Im Jahr 2008 begründete die ARD mit der Märchenreihe „Sechs auf einen Streich“ zur Weihnachtszeit eine TV-Tradition; seither unternimmt sie jedes Jahr den Versuch, mit Märchen-Neuverfilmungen und Wiederholungen während der besinnlichen Tage die ganze Familie vor den Bildschirm zu locken. In diesem Jahr soll die Reihe mit einer Adaption der Münchhausen-Abenteuer, einer Gemeinschaftsarbeit von SWR, BR und HR, die von Teamworx zusammen mit der ARD Degeto realisiert wurde, ein Glanzlicht erhalten.

Eine Geschichte auf zwei Ebenen

Tatsächlich sind die Lügengeschichten des Hieronymus Carl Friedrich Freiherr von Münchhausen wie gemacht für ein märchenhaftes TV-Event. Der Besuch auf dem Mond, die Enten, die ihn an Schnüren durch die Lüfte tragen, das Pferd, das er mitsamt seiner selbst aus dem Sumpf zieht, indem er sich am eigenen Schopfe packt, und natürlich der Kanonenritt – die Münchhausen-Coups verfügen über die genau richtige Mischung aus Fantastik, Exotik und Komik.

Die Lügenbaron-Legenden bilden aber nur das Gerüst für den von Drehbuchautor Marc O. Seng und Regisseur Andreas Linke verantworteten Zweiteiler; das an der Ludwigsburger Filmakademie ausgebildete Duo reichert die literarisch überlieferten Einzelepisoden zu einer Entwicklungsgeschichte mit einer zeitgemäßen Botschaft an: Eine (Patchwork-)Familie findet sich, und am Ende siegt Verantwortung über Freiheitsliebe. „Wir wollten die Geschichte auf zwei Ebenen erzählen, so dass sie sowohl Kinder als auch Erwachsene anspricht“, sagt Andreas Linke.

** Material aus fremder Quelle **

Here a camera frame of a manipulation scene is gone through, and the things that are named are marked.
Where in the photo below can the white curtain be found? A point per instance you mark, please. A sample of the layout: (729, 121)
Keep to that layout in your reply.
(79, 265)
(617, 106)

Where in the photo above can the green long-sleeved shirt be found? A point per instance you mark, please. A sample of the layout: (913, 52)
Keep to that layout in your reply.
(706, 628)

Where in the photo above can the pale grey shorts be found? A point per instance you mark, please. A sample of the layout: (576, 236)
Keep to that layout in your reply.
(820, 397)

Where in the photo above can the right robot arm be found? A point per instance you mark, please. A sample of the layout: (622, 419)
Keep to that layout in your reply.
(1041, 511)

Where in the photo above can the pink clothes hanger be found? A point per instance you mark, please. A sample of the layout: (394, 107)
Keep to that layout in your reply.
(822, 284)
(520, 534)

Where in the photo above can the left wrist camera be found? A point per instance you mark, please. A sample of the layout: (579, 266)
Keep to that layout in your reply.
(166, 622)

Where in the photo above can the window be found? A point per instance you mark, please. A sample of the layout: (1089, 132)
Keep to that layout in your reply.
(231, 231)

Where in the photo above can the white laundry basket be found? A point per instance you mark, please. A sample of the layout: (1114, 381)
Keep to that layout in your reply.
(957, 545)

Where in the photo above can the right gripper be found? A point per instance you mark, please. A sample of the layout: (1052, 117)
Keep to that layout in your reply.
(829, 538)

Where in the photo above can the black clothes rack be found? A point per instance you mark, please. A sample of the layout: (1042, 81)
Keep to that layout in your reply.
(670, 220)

Katja Riemann spielt die durchtriebene Zarin

Dabei trifft der vom verwegenen Abenteurer zum abgehalfterten Aufschneider geschrumpfte Held in einem Gasthaus auf das Zirkuskind Frieda, das behauptet, seine Tochter zu sein. Münchhausen will von Vaterpflichten nichts wissen und beschließt, das Mädchen zu seiner Mutter nach Sankt Petersburg zu bringen. Ihnen schließt sich die unkonventionelle Landadlige Constanze von Hellberg an. Auf ihrer Reise erleben sie all jene Abenteuer, mit denen der Baron bisher in seinen Geschichten nur geprahlt hatte. In Sankt Petersburg angekommen, findet Zarin Katharina, die Ex-Geliebte des Barons, einen Weg, die elfjährige Frieda, die ihr erneutes Liebesglück stört, aus dem Weg zu räumen. Sie lässt sie als Sklavin in den Palast des Sultans verfrachten. Münchhausen erkennt, was ihm das Mädchen bedeutet, und macht sich mit seinen Gefährten auf zu einer tollkühnen Rettungsaktion ins Osmanische Reich.

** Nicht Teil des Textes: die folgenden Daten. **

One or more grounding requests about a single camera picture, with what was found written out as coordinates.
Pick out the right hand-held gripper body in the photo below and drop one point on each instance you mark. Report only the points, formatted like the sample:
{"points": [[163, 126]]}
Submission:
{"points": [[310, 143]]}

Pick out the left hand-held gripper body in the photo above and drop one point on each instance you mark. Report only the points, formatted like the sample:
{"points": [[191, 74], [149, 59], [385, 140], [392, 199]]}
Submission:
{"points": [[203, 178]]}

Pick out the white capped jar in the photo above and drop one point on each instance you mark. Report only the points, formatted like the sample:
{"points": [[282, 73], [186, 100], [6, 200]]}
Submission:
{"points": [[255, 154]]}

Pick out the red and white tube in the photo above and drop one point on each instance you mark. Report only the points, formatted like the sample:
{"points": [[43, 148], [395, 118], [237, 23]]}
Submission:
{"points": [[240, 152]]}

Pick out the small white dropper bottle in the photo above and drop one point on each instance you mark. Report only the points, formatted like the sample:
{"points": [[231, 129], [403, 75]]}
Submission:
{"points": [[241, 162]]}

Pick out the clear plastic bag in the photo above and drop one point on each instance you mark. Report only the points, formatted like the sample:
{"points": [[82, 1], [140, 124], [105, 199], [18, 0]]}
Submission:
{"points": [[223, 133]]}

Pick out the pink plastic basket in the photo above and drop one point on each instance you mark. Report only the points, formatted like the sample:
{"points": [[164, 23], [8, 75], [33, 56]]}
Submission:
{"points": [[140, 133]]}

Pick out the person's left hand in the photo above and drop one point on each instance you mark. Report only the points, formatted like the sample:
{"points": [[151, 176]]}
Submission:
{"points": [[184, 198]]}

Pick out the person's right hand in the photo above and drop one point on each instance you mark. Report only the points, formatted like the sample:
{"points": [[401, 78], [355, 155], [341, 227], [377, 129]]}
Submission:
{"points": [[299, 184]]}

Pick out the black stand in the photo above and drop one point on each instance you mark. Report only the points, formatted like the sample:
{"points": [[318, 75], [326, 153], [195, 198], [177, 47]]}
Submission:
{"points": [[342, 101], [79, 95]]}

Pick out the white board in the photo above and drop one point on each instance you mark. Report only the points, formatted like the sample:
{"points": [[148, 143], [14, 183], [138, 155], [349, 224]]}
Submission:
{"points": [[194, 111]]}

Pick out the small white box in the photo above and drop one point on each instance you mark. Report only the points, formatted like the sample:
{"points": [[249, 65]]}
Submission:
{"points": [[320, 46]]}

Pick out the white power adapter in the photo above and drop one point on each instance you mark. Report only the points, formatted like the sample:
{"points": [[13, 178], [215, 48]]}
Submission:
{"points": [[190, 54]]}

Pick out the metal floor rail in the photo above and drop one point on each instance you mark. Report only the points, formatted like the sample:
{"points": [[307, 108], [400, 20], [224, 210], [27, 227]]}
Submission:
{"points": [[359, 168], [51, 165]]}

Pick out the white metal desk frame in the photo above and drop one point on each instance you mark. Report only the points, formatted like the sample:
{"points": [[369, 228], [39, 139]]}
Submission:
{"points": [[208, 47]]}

Neben Liefers agieren Katja Riemann als maliziös-durchtriebene Zarin und Jessica Schwarz als verführerische, forsch-freche Landadlige – „tolle Schauspieler, die sich in ihre Figuren regelrecht verliebt haben und ihre Ideen, ihre Fantasie eingebracht haben“, wie Regisseur Linke sagt. Zu den Herausforderungen des Projekts zählten laut Linke die Umsetzung der Spezialeffekte, aber auch die unterschiedlichen Drehorte. Im Ludwigsburger Schloss etwa, wo die Szenen im Palast der Zarin entstanden, hatten während der Dreharbeiten im vergangenen Winter „minus zehn Grad“ geherrscht, erzählt Linke.

Traditionell erzählt, aber mit poetischen Momenten

Die Spielfreude der Schauspieler scheint die Kälte eher befeuert zu haben. Liefers Enthusiasmus trägt, im Zusammenspiel mit den in ihrer ersten Rolle erstaunlich natürlich spielenden Zwillingen Helen und Isabelle Ottmann als Frieda, den Film über manche langatmige Stelle hinweg. „Ich habe etwas übrig für Spinner, die der Realität ihre Fantasie entgegensetzen“, sagte Liefers bei der Premiere des Films im Ludwigsburger Schloss.

Ein Actionspektakel darf der Zuschauer nicht erwarten, stattdessen einen trotz knappen Budgets üppig daherkommenden, weitgehend traditionell erzählten Kostümfilm, dem es aber gelingt, immer wieder mit poetischen Momenten zu überraschen. Auf dem Mond begegnen der Baron und Frieda einem Eremiten (herrlich: Tilo Prückner), der Gesteinsbrocken ins All schleudert und so den Menschen Hoffnung spendende Sternschnuppen ans Firmament zaubert – ein Bild, das lange haften bleibt.